**** Information ****

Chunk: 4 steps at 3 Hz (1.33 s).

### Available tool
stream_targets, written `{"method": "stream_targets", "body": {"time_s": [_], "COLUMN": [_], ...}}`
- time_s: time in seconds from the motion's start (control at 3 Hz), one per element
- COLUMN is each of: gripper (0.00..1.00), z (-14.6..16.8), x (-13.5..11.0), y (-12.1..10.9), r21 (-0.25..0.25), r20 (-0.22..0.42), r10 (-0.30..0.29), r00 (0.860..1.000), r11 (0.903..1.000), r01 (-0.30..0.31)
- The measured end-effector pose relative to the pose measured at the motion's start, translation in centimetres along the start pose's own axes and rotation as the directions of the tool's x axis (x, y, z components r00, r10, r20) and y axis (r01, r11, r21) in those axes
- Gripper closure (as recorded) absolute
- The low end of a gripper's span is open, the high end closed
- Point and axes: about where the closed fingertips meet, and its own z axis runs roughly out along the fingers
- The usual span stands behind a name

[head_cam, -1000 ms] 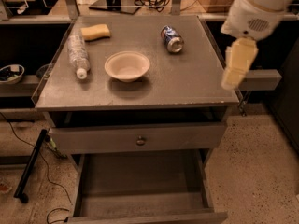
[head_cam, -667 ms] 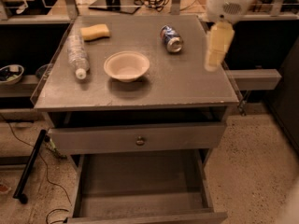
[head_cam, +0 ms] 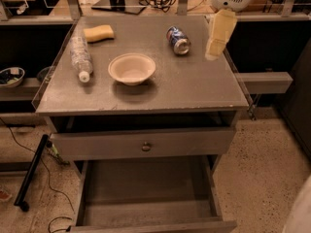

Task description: Place pepsi can into middle drawer

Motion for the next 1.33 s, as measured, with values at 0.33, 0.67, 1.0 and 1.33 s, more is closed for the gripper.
{"method": "stream_targets", "body": {"time_s": [0.33, 0.67, 1.0, 1.33], "gripper": [0.0, 0.0, 0.0, 0.0], "z": [0.9, 3.4, 6.5, 7.0], "x": [-0.7, -2.5, -5.5, -5.7], "y": [-1.3, -3.3, -5.8, -6.1], "r21": [0.01, -0.016, -0.024, -0.021], "r20": [0.015, 0.033, 0.063, 0.078], "r10": [-0.025, -0.053, -0.074, -0.068], "r00": [1.0, 0.998, 0.995, 0.995], "r11": [0.9996, 0.9985, 0.9968, 0.9973], "r01": [0.025, 0.053, 0.076, 0.07]}}
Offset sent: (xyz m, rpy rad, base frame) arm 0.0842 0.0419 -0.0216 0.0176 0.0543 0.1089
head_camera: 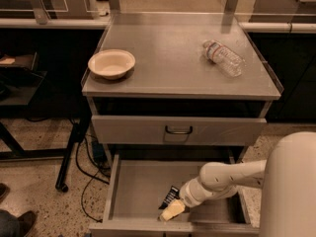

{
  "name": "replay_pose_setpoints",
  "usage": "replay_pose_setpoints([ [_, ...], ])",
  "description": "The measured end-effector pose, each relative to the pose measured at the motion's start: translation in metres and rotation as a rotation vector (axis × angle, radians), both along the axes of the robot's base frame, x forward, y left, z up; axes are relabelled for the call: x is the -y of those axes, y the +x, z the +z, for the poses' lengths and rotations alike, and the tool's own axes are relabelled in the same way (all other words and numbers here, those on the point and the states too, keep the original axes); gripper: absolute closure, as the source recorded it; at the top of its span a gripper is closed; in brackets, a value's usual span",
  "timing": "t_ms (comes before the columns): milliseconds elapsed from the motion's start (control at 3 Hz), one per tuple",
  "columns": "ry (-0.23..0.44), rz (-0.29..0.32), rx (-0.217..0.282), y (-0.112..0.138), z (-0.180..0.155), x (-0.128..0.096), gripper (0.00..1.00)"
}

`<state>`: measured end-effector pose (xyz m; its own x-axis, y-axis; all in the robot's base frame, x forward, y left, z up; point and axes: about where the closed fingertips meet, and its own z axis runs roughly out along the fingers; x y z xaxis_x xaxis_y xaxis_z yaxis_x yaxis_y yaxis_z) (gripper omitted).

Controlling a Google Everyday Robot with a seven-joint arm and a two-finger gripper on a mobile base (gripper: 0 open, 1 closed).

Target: Place rxbar blueberry into middle drawer

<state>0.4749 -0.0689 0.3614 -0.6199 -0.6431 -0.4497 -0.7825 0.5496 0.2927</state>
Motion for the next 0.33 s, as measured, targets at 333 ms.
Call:
replay_pose_setpoints([
  [333,0.0,0.0,0.0,0.0,0.0,0.0,0.0],
])
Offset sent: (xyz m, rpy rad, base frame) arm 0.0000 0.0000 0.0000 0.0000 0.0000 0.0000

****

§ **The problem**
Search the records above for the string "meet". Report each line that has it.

§ **Your response**
- Point and axes: about where the closed fingertips meet, and its own z axis runs roughly out along the fingers
`<state>`: measured end-effector pose (xyz m; its own x-axis, y-axis; all in the robot's base frame, x forward, y left, z up; point and axes: about where the closed fingertips meet, and its own z axis runs roughly out along the fingers; x y z xaxis_x xaxis_y xaxis_z yaxis_x yaxis_y yaxis_z) (gripper omitted).

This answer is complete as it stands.